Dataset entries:

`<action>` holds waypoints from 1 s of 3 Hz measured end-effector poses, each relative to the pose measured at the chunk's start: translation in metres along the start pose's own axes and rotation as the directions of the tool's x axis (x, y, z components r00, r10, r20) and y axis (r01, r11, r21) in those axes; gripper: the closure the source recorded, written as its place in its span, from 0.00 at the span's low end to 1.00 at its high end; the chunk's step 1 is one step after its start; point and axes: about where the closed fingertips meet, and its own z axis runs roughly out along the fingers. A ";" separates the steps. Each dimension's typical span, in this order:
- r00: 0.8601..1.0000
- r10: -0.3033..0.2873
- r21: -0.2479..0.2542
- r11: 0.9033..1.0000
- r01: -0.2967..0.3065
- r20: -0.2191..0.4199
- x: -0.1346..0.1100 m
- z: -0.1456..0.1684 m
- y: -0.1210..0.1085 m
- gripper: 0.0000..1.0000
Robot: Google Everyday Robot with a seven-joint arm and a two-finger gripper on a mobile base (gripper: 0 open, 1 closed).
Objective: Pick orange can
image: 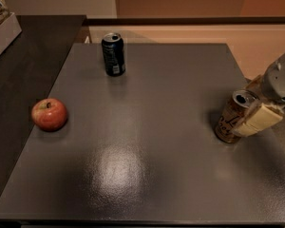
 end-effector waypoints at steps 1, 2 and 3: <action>0.999 -0.003 -0.007 1.000 0.003 0.035 -0.008 -0.006 0.002 0.64; 0.996 -0.019 -0.008 1.000 0.020 0.082 -0.026 -0.017 0.002 0.88; 0.992 -0.036 0.001 0.999 0.037 0.120 -0.047 -0.032 -0.001 1.00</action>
Offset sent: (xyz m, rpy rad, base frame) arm 0.0055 0.0299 0.0503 0.1319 -0.0547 0.0442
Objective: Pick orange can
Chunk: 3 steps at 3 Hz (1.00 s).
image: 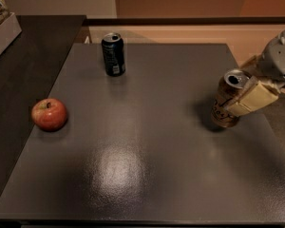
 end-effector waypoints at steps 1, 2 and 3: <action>1.000 -0.010 0.005 1.000 0.010 0.020 -0.012 -0.007 -0.002 1.00; 0.999 -0.031 0.015 0.999 0.030 0.037 -0.038 -0.023 -0.010 1.00; 0.999 -0.038 0.035 0.999 0.037 0.033 -0.066 -0.044 -0.021 1.00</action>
Offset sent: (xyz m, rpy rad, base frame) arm 0.0290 0.0336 0.0833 0.0409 -0.0707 0.0395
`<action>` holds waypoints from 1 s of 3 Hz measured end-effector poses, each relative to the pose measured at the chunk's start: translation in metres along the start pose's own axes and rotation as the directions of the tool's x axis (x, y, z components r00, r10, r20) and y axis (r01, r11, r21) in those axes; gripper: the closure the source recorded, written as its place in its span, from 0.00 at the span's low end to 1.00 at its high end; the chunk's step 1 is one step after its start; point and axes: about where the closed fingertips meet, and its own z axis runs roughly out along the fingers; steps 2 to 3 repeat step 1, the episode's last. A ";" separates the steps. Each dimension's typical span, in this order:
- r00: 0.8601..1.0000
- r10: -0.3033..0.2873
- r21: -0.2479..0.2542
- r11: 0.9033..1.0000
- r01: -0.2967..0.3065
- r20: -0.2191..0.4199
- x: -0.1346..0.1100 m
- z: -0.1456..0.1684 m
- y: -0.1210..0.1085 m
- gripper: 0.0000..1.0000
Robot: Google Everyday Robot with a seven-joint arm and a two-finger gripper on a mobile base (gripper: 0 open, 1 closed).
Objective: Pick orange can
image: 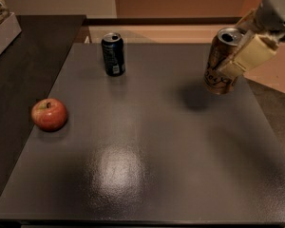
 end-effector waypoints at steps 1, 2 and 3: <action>1.000 0.000 0.001 1.000 0.000 0.000 -0.001 0.000 0.000 1.00; 1.000 0.000 0.001 1.000 0.000 0.000 -0.001 0.000 0.000 1.00; 1.000 0.000 0.001 1.000 0.000 0.000 -0.001 0.000 0.000 1.00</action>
Offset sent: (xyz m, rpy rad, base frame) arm 0.0000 0.0000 0.0000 0.0000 0.0000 0.0000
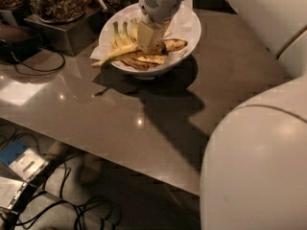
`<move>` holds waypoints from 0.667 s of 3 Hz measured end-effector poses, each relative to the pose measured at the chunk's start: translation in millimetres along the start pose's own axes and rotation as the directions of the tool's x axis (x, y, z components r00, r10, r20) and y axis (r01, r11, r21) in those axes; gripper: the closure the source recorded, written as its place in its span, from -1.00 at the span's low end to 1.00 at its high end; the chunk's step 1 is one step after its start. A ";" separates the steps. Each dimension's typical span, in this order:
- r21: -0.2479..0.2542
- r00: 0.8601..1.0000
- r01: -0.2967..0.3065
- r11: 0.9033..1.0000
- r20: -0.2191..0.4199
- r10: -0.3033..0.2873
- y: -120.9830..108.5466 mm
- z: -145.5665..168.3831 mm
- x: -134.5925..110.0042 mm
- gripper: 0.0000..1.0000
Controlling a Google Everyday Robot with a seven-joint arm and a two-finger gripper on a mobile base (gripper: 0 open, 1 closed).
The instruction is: Pick banana from white bowl
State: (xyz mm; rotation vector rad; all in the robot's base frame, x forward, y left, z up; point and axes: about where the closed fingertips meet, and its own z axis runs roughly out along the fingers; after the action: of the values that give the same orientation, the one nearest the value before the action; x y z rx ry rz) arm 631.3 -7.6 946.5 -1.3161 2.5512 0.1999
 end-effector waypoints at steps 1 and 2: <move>0.009 0.998 0.033 0.999 0.058 -0.033 14.1 -20.4 5.0 1.00; -0.013 0.994 0.042 0.999 0.103 -0.040 24.0 -35.4 25.2 1.00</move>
Offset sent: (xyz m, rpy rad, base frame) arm -0.0697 -0.0368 0.0360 0.1415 -0.0551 0.0560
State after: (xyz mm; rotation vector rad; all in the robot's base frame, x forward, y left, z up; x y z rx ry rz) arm 591.8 -21.8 973.1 -1.3271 2.4400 0.2714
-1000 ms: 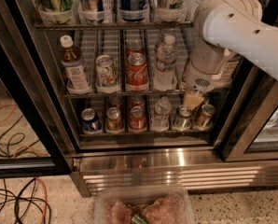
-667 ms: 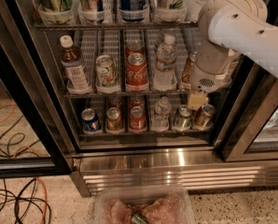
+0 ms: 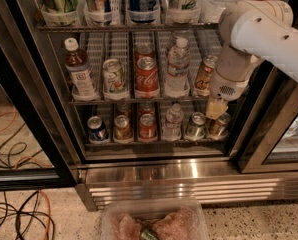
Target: Pick orange can from middle shelf of fridge
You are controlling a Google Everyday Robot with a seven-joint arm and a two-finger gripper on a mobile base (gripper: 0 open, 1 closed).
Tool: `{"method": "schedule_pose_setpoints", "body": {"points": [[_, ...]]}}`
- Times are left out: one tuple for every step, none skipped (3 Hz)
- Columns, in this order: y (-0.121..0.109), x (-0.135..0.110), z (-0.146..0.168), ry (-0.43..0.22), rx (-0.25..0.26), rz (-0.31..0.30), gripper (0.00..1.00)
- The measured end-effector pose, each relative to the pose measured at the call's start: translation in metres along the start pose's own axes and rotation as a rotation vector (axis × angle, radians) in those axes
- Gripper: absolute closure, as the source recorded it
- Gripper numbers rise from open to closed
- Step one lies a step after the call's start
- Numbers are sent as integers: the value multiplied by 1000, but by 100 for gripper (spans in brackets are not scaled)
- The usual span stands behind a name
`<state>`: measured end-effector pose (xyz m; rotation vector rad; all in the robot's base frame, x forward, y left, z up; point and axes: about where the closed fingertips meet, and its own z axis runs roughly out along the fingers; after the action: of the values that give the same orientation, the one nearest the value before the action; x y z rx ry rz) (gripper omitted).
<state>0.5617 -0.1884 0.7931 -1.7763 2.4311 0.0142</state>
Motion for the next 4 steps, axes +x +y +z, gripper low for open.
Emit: {"method": "schedule_pose_setpoints", "body": {"points": [[0, 4, -1, 0, 0, 9, 100], [0, 8, -3, -12, -5, 32, 87], [0, 7, -7, -48, -6, 64, 67], [0, 6, -16, -145, -12, 124, 44]]}}
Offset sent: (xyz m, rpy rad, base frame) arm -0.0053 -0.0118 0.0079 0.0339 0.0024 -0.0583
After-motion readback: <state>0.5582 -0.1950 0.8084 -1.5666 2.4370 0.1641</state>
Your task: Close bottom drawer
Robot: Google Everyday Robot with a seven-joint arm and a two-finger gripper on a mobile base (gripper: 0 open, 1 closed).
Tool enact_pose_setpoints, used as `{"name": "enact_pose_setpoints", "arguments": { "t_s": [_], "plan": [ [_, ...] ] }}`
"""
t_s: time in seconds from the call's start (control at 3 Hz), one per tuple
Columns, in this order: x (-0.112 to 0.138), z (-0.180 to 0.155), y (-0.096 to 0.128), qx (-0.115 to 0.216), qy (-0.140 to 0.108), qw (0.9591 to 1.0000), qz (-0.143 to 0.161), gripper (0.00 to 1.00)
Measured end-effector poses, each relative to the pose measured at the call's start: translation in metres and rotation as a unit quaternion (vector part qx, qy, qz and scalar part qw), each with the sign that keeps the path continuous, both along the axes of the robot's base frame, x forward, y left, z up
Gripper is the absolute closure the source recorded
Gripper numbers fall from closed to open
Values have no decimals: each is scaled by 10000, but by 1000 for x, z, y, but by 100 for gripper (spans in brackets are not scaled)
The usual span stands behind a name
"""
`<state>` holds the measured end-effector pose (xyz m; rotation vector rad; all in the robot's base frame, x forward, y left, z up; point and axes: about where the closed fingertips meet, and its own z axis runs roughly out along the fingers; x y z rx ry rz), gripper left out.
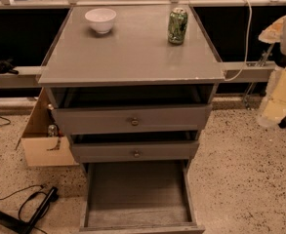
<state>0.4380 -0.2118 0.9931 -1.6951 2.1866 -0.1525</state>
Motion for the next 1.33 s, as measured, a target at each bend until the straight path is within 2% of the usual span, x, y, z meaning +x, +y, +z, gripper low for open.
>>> {"name": "enact_pose_setpoints", "arguments": {
  "t_s": [0.33,0.67,1.0,1.33],
  "plan": [
    [0,-3,0,5,-1,10000,5,0],
    [-4,-37,-6,76,2,9999,81,0],
    [-11,-103,-12,255,60,9994,234,0],
    [-16,-193,-25,345,214,9988,272,0]
  ]
}}
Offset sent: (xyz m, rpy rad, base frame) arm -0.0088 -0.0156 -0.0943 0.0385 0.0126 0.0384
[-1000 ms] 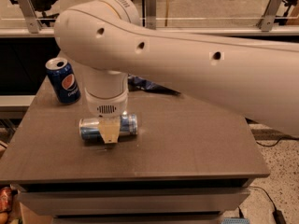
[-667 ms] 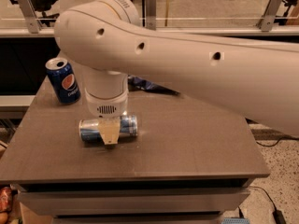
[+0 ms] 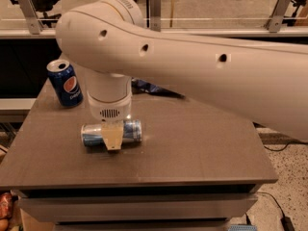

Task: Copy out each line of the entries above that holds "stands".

Result of this exercise:
- The usual span stands behind a name
The usual span stands behind a name

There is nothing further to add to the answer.